INSTRUCTIONS TO FOLLOW →
Print this span of the material below exactly: the line with "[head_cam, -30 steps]", the line with "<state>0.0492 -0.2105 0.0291", and every line between them, but nothing else.

TASK INPUT →
# # # # # # #
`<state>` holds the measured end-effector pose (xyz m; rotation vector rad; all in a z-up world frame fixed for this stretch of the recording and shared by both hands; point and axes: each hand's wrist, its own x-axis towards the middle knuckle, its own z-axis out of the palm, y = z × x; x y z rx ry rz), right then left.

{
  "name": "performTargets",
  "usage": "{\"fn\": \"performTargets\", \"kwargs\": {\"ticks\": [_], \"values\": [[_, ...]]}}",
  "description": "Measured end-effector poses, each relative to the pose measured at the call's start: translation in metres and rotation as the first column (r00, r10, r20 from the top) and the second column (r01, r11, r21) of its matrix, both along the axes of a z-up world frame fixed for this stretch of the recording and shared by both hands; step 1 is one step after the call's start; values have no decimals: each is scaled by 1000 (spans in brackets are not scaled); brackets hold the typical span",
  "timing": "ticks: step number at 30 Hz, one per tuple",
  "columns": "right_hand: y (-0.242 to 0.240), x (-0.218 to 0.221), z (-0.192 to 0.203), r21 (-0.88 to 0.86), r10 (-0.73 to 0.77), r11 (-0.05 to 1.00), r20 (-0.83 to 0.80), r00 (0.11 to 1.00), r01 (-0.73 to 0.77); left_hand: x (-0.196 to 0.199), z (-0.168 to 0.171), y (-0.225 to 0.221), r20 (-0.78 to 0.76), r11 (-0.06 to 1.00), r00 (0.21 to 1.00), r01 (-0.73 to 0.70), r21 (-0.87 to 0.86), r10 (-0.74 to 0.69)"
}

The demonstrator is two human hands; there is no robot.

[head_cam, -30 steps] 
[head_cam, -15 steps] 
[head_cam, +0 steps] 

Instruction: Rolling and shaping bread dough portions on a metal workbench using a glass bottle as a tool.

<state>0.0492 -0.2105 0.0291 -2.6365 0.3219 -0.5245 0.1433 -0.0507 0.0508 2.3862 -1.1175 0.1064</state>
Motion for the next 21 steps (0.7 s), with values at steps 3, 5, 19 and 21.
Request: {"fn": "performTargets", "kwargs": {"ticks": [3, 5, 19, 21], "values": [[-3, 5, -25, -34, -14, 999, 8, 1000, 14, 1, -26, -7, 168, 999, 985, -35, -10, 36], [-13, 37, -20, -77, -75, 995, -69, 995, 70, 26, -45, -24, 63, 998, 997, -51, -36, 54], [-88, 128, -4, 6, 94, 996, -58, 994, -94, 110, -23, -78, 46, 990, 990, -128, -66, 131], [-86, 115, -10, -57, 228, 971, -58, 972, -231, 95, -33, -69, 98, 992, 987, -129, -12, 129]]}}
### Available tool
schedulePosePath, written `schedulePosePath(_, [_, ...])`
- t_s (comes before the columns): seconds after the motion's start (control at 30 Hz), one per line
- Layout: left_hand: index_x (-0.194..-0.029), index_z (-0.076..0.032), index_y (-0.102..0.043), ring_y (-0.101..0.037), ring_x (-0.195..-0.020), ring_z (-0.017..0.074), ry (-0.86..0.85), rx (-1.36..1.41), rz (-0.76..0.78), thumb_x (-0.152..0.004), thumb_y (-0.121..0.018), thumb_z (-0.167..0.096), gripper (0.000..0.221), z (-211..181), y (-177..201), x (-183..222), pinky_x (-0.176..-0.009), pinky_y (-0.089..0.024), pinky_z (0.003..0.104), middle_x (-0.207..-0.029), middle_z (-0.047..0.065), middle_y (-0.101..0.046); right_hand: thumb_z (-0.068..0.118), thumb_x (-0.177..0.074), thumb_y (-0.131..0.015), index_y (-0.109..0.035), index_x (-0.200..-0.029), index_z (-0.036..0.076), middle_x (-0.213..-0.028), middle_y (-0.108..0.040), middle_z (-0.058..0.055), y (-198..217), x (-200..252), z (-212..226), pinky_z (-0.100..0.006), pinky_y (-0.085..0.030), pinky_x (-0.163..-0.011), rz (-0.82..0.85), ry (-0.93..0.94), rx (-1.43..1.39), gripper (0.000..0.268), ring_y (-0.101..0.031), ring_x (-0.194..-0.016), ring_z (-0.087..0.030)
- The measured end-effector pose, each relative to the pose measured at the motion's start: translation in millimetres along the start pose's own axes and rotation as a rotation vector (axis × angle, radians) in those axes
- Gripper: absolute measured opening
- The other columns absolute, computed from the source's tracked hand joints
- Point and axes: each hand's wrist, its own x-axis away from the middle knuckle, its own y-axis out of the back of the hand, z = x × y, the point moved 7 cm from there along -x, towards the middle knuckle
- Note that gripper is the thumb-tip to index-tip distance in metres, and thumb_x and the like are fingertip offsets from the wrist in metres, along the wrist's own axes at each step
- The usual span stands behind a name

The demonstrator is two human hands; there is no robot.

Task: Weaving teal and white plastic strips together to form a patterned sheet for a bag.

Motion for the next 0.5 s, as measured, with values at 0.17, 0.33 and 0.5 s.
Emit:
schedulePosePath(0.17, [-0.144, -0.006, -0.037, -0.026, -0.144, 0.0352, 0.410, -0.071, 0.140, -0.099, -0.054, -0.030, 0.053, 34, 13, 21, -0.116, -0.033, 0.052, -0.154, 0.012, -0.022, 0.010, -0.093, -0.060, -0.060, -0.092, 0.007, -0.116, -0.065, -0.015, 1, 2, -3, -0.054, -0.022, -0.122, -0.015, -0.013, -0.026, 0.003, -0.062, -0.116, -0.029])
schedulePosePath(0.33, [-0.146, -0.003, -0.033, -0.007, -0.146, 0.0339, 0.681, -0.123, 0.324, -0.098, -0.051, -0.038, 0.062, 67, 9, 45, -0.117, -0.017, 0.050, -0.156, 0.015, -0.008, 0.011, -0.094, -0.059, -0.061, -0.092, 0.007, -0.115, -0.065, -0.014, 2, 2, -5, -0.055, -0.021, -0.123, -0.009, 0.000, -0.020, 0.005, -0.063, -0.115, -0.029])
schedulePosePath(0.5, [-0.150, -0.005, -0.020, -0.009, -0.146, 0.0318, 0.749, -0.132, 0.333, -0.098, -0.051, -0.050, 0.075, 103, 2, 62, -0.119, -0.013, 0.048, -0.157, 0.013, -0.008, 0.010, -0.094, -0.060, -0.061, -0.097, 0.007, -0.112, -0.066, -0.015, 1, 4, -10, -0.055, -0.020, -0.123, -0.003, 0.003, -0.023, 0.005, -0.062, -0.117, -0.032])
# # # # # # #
EXPECTED ANSWER →
[head_cam, -30 steps] 
[head_cam, -15 steps] 
[head_cam, +0 steps] 

Instruction: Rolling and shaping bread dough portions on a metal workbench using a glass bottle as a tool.

<state>0.0492 -0.2105 0.0291 -2.6365 0.3219 -0.5245 0.1433 -0.0507 0.0508 2.3862 -1.1175 0.1064</state>

The exercise is finished.